EXERCISE PROMPT: Count the lines of the data that have the word "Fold", then report the number without anything else.

DATA:
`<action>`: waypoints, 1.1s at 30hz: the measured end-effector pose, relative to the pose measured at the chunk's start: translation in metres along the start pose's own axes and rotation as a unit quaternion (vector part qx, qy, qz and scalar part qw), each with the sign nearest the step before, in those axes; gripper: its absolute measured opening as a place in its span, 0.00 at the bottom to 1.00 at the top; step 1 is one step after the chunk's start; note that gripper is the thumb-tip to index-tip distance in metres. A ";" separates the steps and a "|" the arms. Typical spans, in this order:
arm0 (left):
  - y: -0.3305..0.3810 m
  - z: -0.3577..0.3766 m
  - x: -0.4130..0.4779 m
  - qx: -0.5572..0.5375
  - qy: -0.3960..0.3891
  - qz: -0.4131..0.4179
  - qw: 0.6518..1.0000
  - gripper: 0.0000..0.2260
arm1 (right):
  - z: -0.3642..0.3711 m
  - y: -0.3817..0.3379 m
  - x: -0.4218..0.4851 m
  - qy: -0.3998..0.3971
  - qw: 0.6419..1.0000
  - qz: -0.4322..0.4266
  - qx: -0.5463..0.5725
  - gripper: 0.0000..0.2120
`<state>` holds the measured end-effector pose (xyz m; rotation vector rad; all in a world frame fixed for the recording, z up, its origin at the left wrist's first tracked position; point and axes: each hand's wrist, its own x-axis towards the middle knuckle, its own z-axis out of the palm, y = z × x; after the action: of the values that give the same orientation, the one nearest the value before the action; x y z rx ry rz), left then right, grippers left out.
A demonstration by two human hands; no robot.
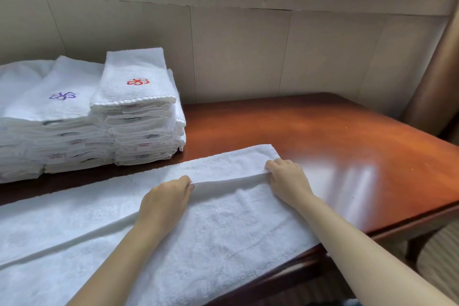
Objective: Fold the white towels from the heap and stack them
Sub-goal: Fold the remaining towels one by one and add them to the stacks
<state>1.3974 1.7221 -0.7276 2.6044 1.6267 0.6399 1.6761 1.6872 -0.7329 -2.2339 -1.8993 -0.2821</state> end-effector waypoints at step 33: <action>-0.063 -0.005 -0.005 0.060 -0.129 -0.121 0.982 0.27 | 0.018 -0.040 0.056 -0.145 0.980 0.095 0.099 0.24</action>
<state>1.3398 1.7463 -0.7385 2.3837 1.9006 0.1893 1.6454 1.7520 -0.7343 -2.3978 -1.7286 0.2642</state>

RESULT: 2